Herança cultural influencia comportamento coorporativo

Executivos de Portugal, Brasil, Macau, Espanha, Argentina e México responderam a um questionário em que avaliavam estratégias de ascensão empresarial que consideram aceitáveis. Os resultados mostraram valores influenciados pela colonização.
Executivos de Portugal, Brasil, Macau, Espanha, Argentina e México responderam a um questionário em que avaliavam estratégias de ascensão empresarial que consideram aceitáveis. Os resultados mostraram valores influenciados pela colonização.
A herança cultural deixada pelos países colonizadores ainda tem presença marcante no ambiente empresarial. Executivos de Portugal, Brasil e Macau apresentam estratégias semelhantes de ascensão na carreira. O mesmo acontece com profissionais de Espanha, México e Argentina. Essa constatação é feita numa pesquisa em que foram identificados os valores profissionais de 1.350 executivos desses países.

O relatório Iberoamerican Academy 2005 – Valores Ancestrais foi realizado pelo grupo The University Fellows International Research Consortium (UFRIC) – composto por pesquisadores e professores de quase 40 países que estudam fatores relacionados a carreiras e comportamento organizacional.

De acordo com a representante brasileira, a professora Tania Casado, da Faculdade de Economia, Administração e Contabilidade (FEA) da USP, os executivos de uma mesma empresa que atuam em diferentes países podem assumir diferentes comportamentos na luta pela ascensão profissional. E isso não se relaciona primordialmente com o nível de desenvolvimento econômico ou a região em que está localizada a nação. “Essas estratégias estão ligadas aos valores sociais.
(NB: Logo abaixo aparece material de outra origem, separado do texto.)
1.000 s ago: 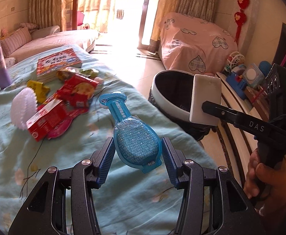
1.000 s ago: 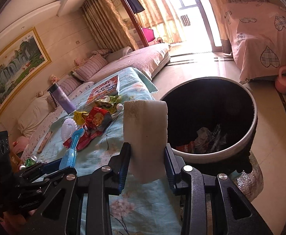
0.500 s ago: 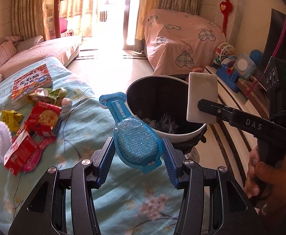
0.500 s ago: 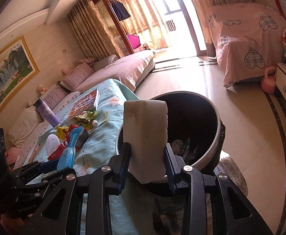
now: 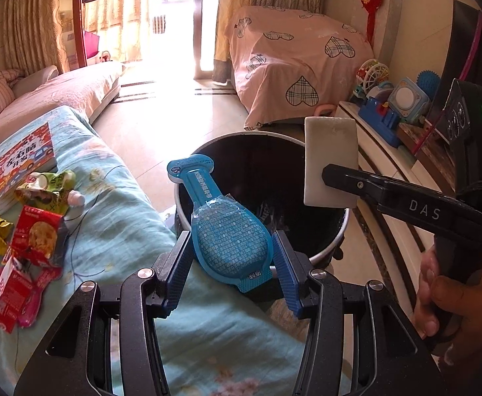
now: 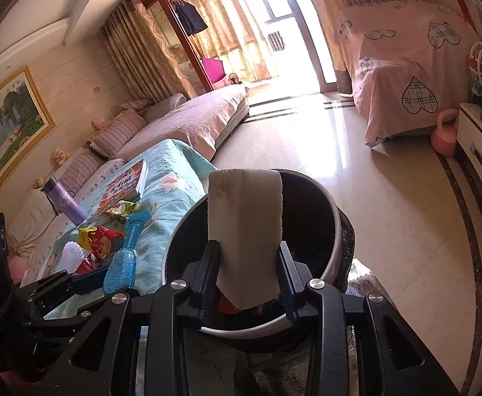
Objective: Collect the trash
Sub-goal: 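Carry the brush and sponge block over the trash bin with both tools, then open both tools to drop the brush and sponge into the bin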
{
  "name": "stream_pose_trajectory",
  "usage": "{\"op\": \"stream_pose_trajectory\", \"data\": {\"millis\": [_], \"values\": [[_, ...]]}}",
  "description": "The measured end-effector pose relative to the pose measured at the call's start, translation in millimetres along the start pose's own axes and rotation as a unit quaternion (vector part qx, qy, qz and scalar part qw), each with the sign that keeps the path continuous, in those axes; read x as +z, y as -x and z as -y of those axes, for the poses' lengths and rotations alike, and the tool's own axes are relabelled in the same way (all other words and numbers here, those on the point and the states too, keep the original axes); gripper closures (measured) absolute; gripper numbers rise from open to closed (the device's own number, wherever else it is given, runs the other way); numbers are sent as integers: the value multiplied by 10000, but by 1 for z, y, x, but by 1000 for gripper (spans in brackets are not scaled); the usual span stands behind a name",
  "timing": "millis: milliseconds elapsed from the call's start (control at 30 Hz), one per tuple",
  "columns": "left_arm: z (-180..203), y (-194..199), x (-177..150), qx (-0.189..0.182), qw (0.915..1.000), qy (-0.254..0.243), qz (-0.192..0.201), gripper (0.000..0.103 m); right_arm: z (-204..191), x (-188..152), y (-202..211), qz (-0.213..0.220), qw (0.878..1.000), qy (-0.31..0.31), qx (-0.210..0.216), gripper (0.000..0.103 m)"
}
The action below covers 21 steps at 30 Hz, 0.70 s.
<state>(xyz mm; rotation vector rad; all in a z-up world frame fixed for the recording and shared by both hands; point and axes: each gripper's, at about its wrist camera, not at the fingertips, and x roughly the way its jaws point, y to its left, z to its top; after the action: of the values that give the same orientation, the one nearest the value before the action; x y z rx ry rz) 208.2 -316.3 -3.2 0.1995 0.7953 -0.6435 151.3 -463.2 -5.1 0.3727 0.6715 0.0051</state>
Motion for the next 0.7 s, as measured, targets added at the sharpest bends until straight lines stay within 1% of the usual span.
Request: {"op": "stream_pose_trajectory", "data": {"millis": [200, 467, 633, 700], "values": [[1, -15, 8, 20, 10000, 4, -84, 55, 9, 5, -11, -152, 9999, 25, -24, 68], [-1, -29, 16, -7, 9998, -4, -196, 55, 10, 14, -22, -309, 9994, 122, -34, 67], [1, -36, 19, -51, 9995, -71, -297, 53, 14, 15, -27, -364, 9993, 113, -66, 64], [0, -38, 20, -66, 9994, -48, -348, 52, 18, 17, -28, -379, 9993, 36, -58, 56]]}}
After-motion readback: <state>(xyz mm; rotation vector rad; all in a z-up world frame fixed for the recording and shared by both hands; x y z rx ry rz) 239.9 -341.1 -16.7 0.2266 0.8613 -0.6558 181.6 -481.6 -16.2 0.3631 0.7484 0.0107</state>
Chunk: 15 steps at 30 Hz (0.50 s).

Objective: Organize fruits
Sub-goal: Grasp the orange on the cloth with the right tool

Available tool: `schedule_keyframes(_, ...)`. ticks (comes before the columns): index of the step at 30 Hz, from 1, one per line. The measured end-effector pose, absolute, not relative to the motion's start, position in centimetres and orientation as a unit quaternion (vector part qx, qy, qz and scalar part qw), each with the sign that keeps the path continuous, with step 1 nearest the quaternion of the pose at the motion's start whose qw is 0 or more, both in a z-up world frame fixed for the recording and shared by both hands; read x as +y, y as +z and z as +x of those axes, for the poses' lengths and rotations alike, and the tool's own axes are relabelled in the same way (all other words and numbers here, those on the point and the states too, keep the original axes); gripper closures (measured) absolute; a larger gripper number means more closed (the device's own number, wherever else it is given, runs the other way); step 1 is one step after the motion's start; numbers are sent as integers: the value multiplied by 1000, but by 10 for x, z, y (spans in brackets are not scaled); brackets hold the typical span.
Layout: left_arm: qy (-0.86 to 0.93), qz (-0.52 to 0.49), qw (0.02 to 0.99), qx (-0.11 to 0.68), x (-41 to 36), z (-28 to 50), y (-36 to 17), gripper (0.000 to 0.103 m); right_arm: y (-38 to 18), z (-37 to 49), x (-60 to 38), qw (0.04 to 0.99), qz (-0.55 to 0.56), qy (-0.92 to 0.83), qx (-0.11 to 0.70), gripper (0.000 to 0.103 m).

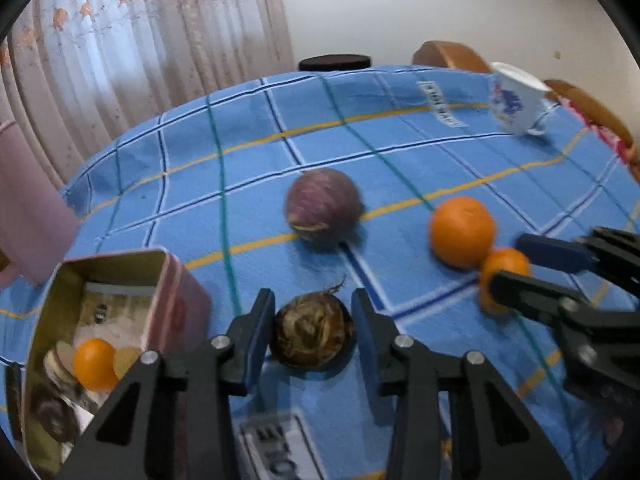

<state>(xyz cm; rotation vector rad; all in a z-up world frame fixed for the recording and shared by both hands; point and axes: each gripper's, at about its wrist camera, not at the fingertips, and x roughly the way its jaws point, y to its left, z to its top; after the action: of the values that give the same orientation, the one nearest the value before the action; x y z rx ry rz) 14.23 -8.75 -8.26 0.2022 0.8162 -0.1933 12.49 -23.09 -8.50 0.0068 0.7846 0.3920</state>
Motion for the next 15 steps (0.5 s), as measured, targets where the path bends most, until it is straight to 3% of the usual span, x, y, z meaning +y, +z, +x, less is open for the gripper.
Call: schedule_keyframes(15, -82, 77, 940, 321, -82, 110, -63, 62, -81, 121, -231, 911, 4, 188, 367, 69)
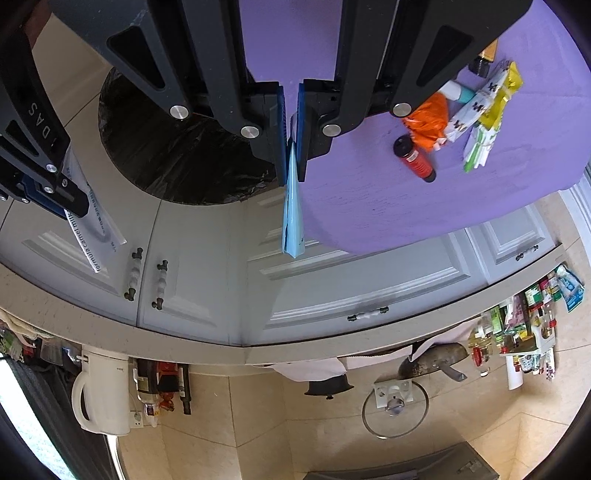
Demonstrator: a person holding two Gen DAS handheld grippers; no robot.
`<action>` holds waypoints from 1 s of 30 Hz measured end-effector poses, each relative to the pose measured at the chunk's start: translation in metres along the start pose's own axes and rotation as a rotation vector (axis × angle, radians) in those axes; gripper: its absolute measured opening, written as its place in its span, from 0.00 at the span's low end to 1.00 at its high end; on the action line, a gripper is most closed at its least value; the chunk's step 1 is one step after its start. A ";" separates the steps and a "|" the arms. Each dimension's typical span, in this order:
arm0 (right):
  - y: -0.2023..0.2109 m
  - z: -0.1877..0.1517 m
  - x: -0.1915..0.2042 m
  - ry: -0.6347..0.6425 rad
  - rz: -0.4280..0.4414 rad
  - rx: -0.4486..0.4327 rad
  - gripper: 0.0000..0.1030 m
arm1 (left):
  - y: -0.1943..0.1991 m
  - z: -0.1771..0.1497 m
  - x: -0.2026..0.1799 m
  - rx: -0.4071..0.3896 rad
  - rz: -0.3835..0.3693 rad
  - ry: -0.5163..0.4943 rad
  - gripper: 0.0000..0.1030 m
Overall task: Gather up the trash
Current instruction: 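Carry the packet and blue strip over the bin and open both grippers, then move the right gripper back to the table and grasp the green bottle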
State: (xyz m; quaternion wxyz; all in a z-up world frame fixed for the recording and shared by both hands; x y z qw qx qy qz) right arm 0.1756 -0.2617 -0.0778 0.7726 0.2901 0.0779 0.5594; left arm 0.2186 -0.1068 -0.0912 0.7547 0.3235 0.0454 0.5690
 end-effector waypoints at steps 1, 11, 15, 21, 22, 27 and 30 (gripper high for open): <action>-0.002 0.000 -0.001 -0.001 -0.001 0.001 0.13 | -0.002 0.002 -0.002 0.001 -0.001 0.000 0.05; -0.031 -0.001 -0.006 -0.023 -0.010 0.028 0.26 | -0.034 0.006 -0.018 0.048 -0.038 -0.025 0.13; -0.032 -0.002 -0.008 -0.030 -0.020 0.023 0.34 | -0.036 0.005 -0.016 0.057 -0.044 -0.013 0.30; -0.026 -0.005 -0.003 -0.024 -0.018 0.023 0.58 | -0.028 0.002 -0.004 0.049 -0.023 0.029 0.42; -0.024 -0.005 -0.001 -0.023 -0.016 0.020 0.61 | -0.025 0.001 -0.002 0.049 -0.017 0.029 0.43; -0.010 -0.008 0.011 -0.014 -0.015 0.005 0.70 | -0.009 -0.007 0.016 0.058 0.014 0.036 0.52; -0.001 -0.011 0.021 -0.027 0.010 0.007 0.75 | 0.005 -0.018 0.033 0.063 0.040 0.050 0.56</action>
Point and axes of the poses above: each gripper's, at about its wrist camera, not at the fingertips, and y roughly against the way its jaws point, x to its left, z to its top, the point moved 8 cm from there along -y, roughly the way its jaws point, and after that the axes turned 14 degrees about -y, right-handed, at the moved point
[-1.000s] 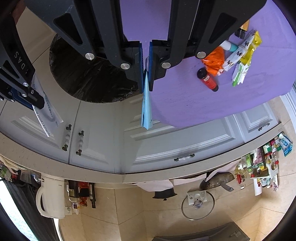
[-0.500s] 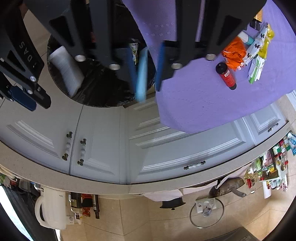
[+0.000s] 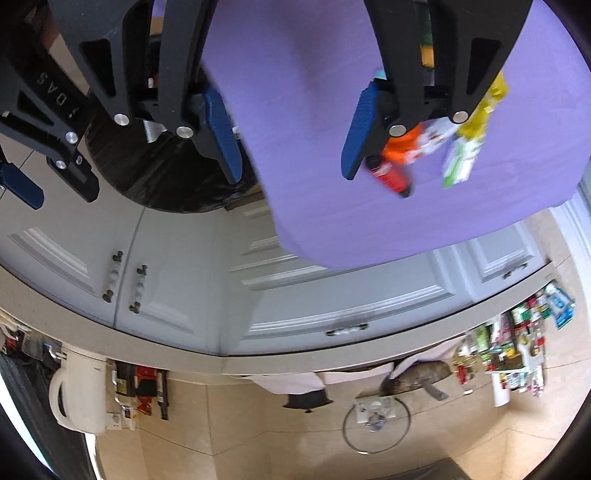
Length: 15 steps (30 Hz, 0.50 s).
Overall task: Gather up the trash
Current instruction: 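Move the right gripper back to the table and grasp the green bottle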
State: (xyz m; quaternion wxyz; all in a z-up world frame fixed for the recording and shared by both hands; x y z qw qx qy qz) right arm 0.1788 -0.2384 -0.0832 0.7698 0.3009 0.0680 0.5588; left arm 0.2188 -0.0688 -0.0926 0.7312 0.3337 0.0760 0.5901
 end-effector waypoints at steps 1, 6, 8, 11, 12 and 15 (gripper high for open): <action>0.002 -0.001 0.003 -0.003 0.006 0.005 0.75 | 0.004 -0.003 0.007 0.002 0.011 0.004 0.56; 0.013 -0.013 0.028 0.000 0.052 0.045 0.75 | 0.024 -0.026 0.048 0.022 0.073 0.046 0.57; 0.017 -0.017 0.040 0.014 0.065 0.049 0.75 | 0.033 -0.038 0.066 0.033 0.100 0.069 0.57; 0.026 -0.025 0.060 0.042 0.083 0.053 0.75 | 0.044 -0.056 0.092 0.052 0.143 0.099 0.58; 0.030 -0.029 0.068 0.051 0.097 0.057 0.75 | 0.047 -0.062 0.100 0.057 0.157 0.104 0.58; 0.038 -0.039 0.092 0.089 0.126 0.067 0.75 | 0.055 -0.082 0.123 0.077 0.208 0.123 0.58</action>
Point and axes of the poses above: each gripper's, at about its wrist camera, not at the fingertips, and y roughly against the way its jaws point, x to its left, z to its top, the point moved 8 cm from there along -y, roughly the way its jaws point, and after that the axes turned 14 degrees about -y, right-handed, at the moved point
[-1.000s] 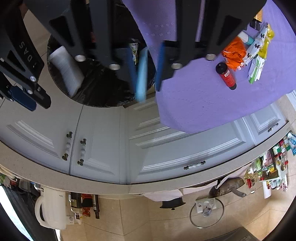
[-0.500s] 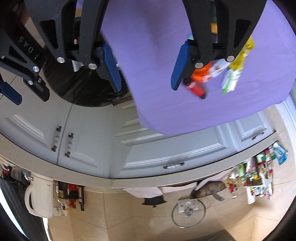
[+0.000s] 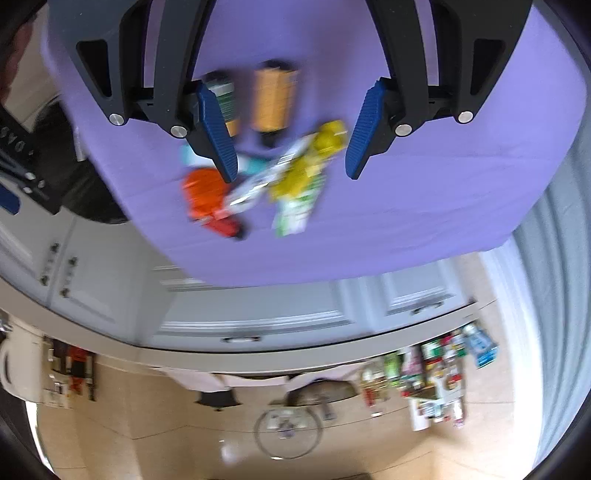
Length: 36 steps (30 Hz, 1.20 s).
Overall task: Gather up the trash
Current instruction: 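Move the right gripper back to the table and grasp the green bottle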
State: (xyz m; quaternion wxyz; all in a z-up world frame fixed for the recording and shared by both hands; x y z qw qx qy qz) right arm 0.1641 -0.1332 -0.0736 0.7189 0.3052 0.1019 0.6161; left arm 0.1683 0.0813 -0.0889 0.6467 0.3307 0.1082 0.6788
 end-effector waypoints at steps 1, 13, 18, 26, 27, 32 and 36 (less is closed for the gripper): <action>0.001 -0.003 0.007 0.010 0.007 0.003 0.75 | 0.000 -0.005 0.008 0.006 0.018 0.005 0.58; 0.009 -0.051 0.099 0.153 0.110 0.080 0.74 | 0.005 -0.070 0.101 0.099 0.146 0.114 0.58; 0.005 -0.068 0.123 0.201 0.123 0.119 0.73 | 0.003 -0.086 0.128 0.125 0.179 0.145 0.58; -0.012 -0.088 0.139 0.248 0.101 0.209 0.56 | -0.003 -0.104 0.157 0.170 0.221 0.182 0.58; -0.014 -0.089 0.141 0.250 0.101 0.217 0.55 | -0.003 -0.106 0.159 0.173 0.222 0.187 0.58; -0.021 -0.096 0.144 0.258 0.100 0.261 0.43 | -0.005 -0.108 0.158 0.180 0.208 0.194 0.58; -0.025 -0.100 0.144 0.258 0.105 0.295 0.24 | -0.005 -0.106 0.151 0.176 0.196 0.180 0.58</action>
Point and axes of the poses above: each gripper's, at about its wrist camera, not at the fingertips, and y roughly against the way its jaws point, x to its left, z to its top, the point moved 8 cm from there along -y, roughly the way its jaws point, and after that the axes turned 14 degrees about -y, right-handed, at the moved point
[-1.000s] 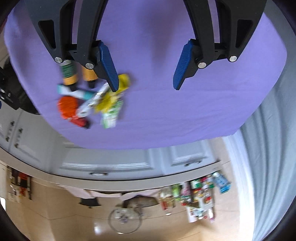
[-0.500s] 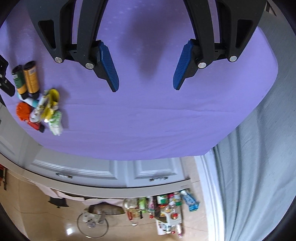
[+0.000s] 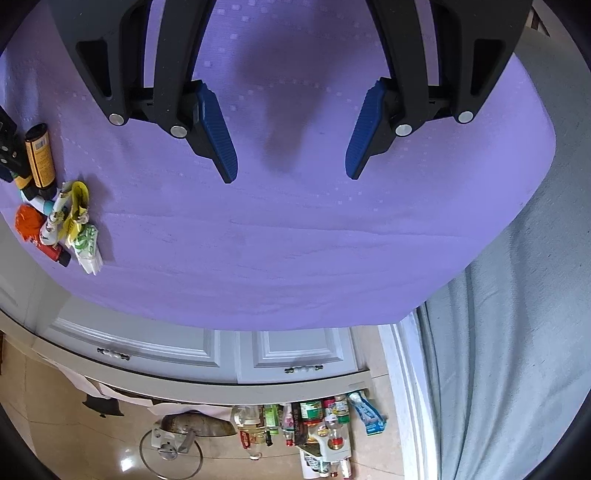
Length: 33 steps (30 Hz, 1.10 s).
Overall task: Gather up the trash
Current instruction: 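Move the right gripper back to the table and grasp the green bottle, then grasp the amber yellow-label bottle with the left gripper while the right gripper holds the green bottle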
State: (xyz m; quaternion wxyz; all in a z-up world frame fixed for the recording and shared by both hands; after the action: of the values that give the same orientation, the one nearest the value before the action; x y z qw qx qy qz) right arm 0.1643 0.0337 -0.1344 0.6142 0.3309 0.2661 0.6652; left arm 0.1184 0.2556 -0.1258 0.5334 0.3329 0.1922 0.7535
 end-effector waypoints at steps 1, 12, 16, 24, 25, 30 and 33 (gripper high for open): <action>-0.001 -0.001 -0.001 -0.001 0.003 0.006 0.23 | 0.000 0.001 -0.001 -0.001 -0.001 -0.003 0.58; 0.021 0.002 -0.018 -0.017 0.013 -0.066 0.23 | 0.011 0.010 -0.035 -0.019 -0.064 -0.034 0.58; 0.030 0.004 -0.040 -0.027 -0.029 -0.102 0.23 | 0.017 0.013 -0.058 -0.027 -0.093 -0.059 0.58; 0.040 0.007 -0.098 -0.116 -0.069 -0.129 0.23 | 0.031 0.020 -0.111 -0.035 -0.181 -0.111 0.58; 0.042 0.007 -0.106 -0.128 -0.075 -0.133 0.23 | 0.032 0.022 -0.116 -0.039 -0.186 -0.120 0.58; 0.046 0.005 -0.140 -0.180 -0.093 -0.144 0.23 | 0.038 0.029 -0.143 -0.049 -0.219 -0.146 0.65; 0.049 0.004 -0.154 -0.204 -0.097 -0.149 0.23 | 0.038 0.033 -0.159 -0.053 -0.233 -0.162 0.66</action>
State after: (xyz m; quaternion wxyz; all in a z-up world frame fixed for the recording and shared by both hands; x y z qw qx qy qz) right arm 0.1399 -0.1250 -0.1126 0.6923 0.3370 0.1677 0.6157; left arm 0.1491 0.0920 -0.1253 0.6397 0.3537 0.1659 0.6619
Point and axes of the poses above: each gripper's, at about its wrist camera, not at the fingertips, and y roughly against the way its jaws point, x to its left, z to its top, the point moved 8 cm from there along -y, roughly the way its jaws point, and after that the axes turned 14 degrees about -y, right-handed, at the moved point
Por isso foram formuladas hipóteses sobre a convergência de atitudes mais praticadas em países de mesma colonização.”

Os executivos responderam, entre 2002 e 2005, a um questionário padrão em que precisavam indicar os níveis de aceitabilidade, por parte de seus colegas de trabalho, de comportamentos que se enquadravam em três tipos: auto-indulgentes, organizacionalmente benéficos e destrutivos.

Foi em relação às estratégias destrutivas que os executivos analisados mais destoaram. Este tipo de comportamento é egoísta e pode beirar a ilegalidade: falsificar informações no currículo profissional, disseminar informações falsas, ameaçar e chantagear pessoas, roubar documentos ou idéias, usar equipamentos de escuta, e agredir alguém física ou moralmente. “Notou-se que o grupo formado por Portugal e os países por ele colonizados tinha menor aceitabilidade a esse tipo de prática que Espanha e suas ex-colônias”, relata Tania.

Segundo a professora, essa diferença tem raízes históricas. Embora ambas as colonizações tenham sido de exploração, a Espanha realizou suas conquistas de maneira mais assertiva e agressiva, com maior participação de militares. “Até hoje os heróis nacionais no México e na Argentina são militares ligados à imagem da guerra”, conta Tania.

Portugal também fez uma colonização nociva, mas usou meios mais indiretos, como o comércio e outras estratégias em que a flexibilidade avançou mais do que o confronto direto. “Tanto em Macau como no Brasil, os portugueses se estabeleceram com a ajuda do clero. Padres jesuítas tiveram papel relevante na colonização, disseminando a religião.”

O trabalho surgiu de um banco de dados criado pelo The University Fellows International Research Consortium, em que foram analisados os valores de executivos de 40 países, dando origem a várias pesquisas com diferentes enfoques. Com os dados mais abrangentes foi possível constatar que países de cultura anglo-germânica e europeus de cultura latina são os que mais praticam os comportamentos benéficos: focados na entrega à organização.Os exemplos são trabalho árduo, participação em programas de voluntariado empresarial, desenvolvimento de boas relações de trabalho ou disponibilidade para realizar horas extras.

“Os comportamentos auto-indulgentes são estratégias favoráveis à própria pessoa, que podem ou não prejudicar a organização. Não são nocivos como os destrutivos”, diz a pesquisadora. Exemplos desse tipo de atitude são reforçar as idéias de pessoas poderosas, atribuir culpa aos demais por erros próprios, levar o crédito por trabalhos alheios e controlar informações. O estudo mostra que essas estratégias têm maior incidência em países latinos do que naqueles de cultura anglo-germânica. “O jeitinho brasileiro é uma das formas da expressão dessa categoria”, comenta.

Para a professora, as informações do Iberoamerican Academy 2005 – Valores Ancestrais são muito importantes numa época em que as organizações globais estão instaladas em todos os lugares do mundo e “é necessário conhecer os traços particulares e a herança cultural de cada país para gerenciar as peculiaridades e os contrastes entre valores”.